Jeannette knows there are thousands of other parents struggling with similar issues. According to a June 2022 Pew survey, 5.1% of adults younger than 30 identify as transgender or nonbinary. Roughly half of adults younger than 30 say they personally know someone who identifies as transgender, and about one-in-ten adults say they know someone younger than 18 who identifies as transgender. One Facebook group for parents of transgender-identifying children, which Jeannette helps to manage, has 2,500 parents. Other parental affirming groups have more than 12,000 members. 

Instead of keeping them in the dark about what’s happening inside family court, Jeannette wants parents to know they’re not alone.
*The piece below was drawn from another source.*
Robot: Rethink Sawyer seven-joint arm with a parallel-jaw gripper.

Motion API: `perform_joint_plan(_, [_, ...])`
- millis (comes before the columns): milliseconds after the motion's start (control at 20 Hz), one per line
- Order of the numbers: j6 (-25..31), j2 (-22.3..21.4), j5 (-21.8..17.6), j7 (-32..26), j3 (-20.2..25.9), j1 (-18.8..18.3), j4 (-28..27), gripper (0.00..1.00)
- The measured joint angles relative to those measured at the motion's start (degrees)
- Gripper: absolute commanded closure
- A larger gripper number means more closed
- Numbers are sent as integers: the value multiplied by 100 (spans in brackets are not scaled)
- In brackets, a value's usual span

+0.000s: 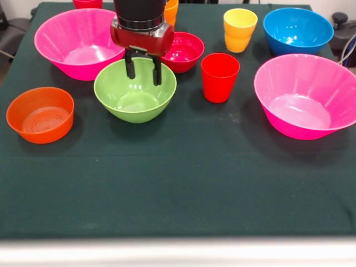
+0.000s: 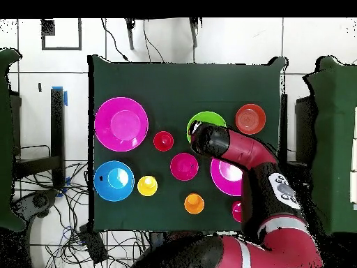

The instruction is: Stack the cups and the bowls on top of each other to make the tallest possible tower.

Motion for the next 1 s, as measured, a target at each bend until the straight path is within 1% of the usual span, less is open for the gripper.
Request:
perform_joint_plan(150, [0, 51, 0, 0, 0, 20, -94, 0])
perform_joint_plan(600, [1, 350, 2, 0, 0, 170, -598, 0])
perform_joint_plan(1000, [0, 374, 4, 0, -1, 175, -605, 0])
“I am sad to say that this could happen to anyone,” Jeannette said. By sharing her story, she hopes the systems that are separating her and her daughter will change. 
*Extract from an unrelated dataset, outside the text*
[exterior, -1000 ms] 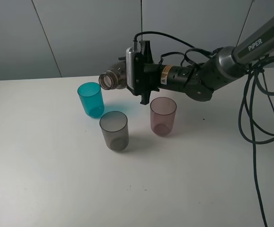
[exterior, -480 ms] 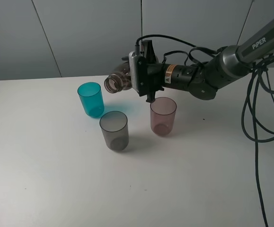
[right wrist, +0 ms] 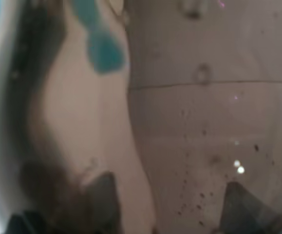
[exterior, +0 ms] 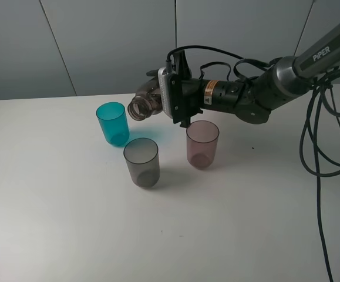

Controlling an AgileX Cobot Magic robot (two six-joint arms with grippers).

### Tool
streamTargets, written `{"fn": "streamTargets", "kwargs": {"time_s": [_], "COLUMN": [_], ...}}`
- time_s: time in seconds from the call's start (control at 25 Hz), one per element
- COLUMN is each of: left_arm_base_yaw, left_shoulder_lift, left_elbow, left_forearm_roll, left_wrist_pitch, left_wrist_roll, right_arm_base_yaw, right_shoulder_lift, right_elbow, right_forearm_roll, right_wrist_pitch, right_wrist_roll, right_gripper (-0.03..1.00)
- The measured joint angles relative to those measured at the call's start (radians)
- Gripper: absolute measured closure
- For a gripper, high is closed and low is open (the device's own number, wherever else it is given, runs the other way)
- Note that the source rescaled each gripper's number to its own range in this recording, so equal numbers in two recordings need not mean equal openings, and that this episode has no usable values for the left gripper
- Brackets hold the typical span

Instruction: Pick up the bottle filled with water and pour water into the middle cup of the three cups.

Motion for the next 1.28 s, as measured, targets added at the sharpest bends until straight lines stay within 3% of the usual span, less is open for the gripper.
{"fn": "streamTargets", "kwargs": {"time_s": [1.28], "left_arm_base_yaw": [0.0], "left_shoulder_lift": [0.0], "left_elbow": [0.0], "left_forearm_roll": [0.0], "left_wrist_pitch": [0.0], "left_wrist_roll": [0.0], "right_arm_base_yaw": [0.002], "right_shoulder_lift": [0.0], "right_elbow": [0.0], "right_forearm_roll": [-0.062], "right_wrist_pitch": [-0.023], "right_wrist_roll": [-0.208], "right_gripper": [0.97]}}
“The process by which Sophia was removed, and it was solidified that she would not be in my presence, that I would not have contact with her, is harming her. It is a trauma to her,” Jeannette said. “In no way should family court separate children from their biological parents without any evidence of abuse or neglect. That is wrong. It shouldn’t happen to me. It shouldn’t be happening to any parent. It definitely should not have happened to my child. She is the greatest victim in this entire situation.”

Jeannette blames a lot of people, mostly professionals, for her circumstance. One person noticeably missing from that list is Sophia, whom Jeannette believes did a normal adolescent thing.
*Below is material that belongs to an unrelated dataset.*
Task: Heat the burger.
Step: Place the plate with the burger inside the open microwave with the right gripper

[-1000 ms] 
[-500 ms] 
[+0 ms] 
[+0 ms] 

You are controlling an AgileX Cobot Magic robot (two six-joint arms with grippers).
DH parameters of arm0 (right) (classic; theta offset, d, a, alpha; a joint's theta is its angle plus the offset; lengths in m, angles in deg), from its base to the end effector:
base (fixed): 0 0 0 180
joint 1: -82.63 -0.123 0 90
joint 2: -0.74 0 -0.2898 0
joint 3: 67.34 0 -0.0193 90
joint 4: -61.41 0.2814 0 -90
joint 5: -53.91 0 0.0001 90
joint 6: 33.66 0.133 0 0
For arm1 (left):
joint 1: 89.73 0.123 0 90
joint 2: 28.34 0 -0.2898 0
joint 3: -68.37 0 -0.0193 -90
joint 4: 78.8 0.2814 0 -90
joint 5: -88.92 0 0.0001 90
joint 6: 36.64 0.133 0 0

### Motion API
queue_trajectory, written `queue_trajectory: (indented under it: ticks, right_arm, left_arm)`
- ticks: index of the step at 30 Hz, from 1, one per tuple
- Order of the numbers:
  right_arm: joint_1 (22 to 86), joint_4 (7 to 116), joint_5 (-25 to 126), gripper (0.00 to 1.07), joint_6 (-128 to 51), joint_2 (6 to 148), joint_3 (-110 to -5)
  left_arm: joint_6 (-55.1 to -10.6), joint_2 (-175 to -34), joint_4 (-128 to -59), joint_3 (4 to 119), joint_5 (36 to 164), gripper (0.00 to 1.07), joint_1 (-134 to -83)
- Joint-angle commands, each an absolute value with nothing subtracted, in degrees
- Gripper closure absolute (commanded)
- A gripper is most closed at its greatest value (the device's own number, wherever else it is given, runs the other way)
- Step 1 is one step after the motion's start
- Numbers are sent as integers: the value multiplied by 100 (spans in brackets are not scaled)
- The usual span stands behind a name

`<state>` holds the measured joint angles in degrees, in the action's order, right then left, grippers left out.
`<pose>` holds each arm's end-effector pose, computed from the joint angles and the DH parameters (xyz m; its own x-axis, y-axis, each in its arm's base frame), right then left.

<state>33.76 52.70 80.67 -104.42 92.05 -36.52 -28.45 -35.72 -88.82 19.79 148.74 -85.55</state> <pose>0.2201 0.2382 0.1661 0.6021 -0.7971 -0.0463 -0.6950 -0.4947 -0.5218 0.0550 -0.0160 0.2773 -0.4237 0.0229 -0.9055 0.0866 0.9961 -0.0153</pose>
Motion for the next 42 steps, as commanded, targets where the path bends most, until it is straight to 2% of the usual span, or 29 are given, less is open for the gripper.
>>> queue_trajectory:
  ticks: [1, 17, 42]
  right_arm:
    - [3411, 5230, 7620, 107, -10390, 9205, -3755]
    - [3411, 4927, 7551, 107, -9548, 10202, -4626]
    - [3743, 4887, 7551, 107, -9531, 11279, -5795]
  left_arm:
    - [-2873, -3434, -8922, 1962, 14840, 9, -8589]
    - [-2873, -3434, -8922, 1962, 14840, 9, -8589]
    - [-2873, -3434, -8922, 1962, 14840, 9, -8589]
“She tried something. But there were no guardrails, nothing stopped her, ” Jeannette said, adding: 

“I’m not mad at my daughter. I’m not disappointed in her. I’m disappointed in the adults who have failed to protect and support her growth and development in a sustainable way. I feel for her. She was struggling, and they left her alone to deal with that on her own, instead of staying present with her and not trying to fix all of her problems. To say, ‘I know that you feel unsafe, but I don’t see anything, any evidence that would make you unsafe. So let’s figure out why you feel this way. Let’s put a variety of adults in your life together who can support you in this moment of distress and stay with you until you come out of that.’”

Jeannette doesn’t know how her daughter will react to seeing her mother share her story—a right Jeannette also retained in the new agreement. But Jeannette hopes that, in time, something good will come of it. That one day, Sophia will understand her mother’s decision to hold steadfast to the truth and maybe even have admiration for what Jeannette is doing as a parent. 

“I see that my child is at sea in a boat,” Jeannette said. “She is struggling. She is in tumultuous seas. I know that. I have seen that. And what I have been told is to follow her lead, to follow her in this journey. I am not willing to do that. I don’t think that is good parenting. It’s my responsibility not to hook my boat to hers. It is my responsibility to be a lighthouse, to be something stable that she can see, some guide that she has, that will always be there, that is consistent.”

“And that is my responsibility. I still do that today even though I have no custody of her. I have no medical decision making. No educational decision making. And no way to communicate with her other than by mail. I don’t have her phone number. I know where she lives, but I’m not allowed to go there. I know where she goes to school and I’m not allowed there either. But this is parenting. What I’m doing, even though I have no real contact with her, I am still her parent. I am still her mother. And I am still parenting now.”